Let $p$ be a prime and $a$ be an integer such that $p$ does not divide $a$. Suppose $d$ is the smallest positive integer such that $a^d ≡ 1 \ ($mod$ \ p)$. Prove that $d|(p−1)$.
So far I've written the hypothesis out by using the definition of congruences, but I don't know how to show that $d|(p−1)$.
Any help on how to start would be appreciated.
Hint: There are integers $q$ and $r$, with $0\le r\lt d$, such that $p-1=qd+r$.

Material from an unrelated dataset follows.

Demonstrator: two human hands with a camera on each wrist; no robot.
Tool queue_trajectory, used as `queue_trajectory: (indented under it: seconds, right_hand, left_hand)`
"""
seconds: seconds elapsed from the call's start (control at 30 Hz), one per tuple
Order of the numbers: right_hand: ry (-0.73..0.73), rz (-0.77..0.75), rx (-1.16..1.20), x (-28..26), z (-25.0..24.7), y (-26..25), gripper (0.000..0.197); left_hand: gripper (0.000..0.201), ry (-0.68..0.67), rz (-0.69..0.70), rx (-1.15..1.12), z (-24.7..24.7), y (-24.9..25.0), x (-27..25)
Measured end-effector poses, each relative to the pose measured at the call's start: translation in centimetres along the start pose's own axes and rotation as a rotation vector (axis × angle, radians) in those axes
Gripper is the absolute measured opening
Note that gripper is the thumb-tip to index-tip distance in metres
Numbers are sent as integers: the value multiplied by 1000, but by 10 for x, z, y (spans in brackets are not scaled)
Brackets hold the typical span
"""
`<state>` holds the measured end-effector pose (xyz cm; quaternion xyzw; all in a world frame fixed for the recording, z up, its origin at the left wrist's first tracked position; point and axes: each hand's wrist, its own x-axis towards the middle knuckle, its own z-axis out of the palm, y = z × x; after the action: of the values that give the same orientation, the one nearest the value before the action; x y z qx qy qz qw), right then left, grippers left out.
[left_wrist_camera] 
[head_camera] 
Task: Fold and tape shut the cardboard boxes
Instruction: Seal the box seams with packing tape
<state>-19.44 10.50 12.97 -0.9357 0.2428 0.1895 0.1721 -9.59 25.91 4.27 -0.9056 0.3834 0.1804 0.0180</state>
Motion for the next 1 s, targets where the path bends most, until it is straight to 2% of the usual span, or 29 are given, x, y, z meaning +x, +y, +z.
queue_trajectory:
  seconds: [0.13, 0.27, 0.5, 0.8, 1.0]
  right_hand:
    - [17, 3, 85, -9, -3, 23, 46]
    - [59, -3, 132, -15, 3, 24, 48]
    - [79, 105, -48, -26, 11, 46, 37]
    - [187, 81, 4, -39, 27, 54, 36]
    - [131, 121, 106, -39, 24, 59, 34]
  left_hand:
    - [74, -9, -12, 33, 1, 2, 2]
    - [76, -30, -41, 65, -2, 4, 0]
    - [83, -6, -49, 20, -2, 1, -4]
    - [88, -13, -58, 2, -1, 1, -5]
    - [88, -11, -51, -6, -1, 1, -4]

Use Fermat's Theorem and the minimality of $d$ to conclude that $r=0$.
Added: From $p-1=qd+r$, we conclude that $$a^{p-1}=a^{qd}a^r=(a^d)^q a^r\tag{1}.$$ By Fermat's Theorem, we have $a^{p-1}\equiv 1\pmod{p}$. By assumption, we have $a^d\equiv 1\pmod{p}$, and therefore $(a^d)^q\equiv 1\pmod{p}$. Thus it follows from (1) that $$a^r\equiv 1\pmod{p}.\tag{2}$$ Recall that by definition $d$ was the smallest positive integer $t$ such that $a^t\equiv 1\pmod{p}$. Since $r\lt d$, and by (2) we have $a^r\equiv 1\pmod{p}$, we conclude that $r=0$. Thus $p-1=qd$, and therefore $d$ divides $p-1$.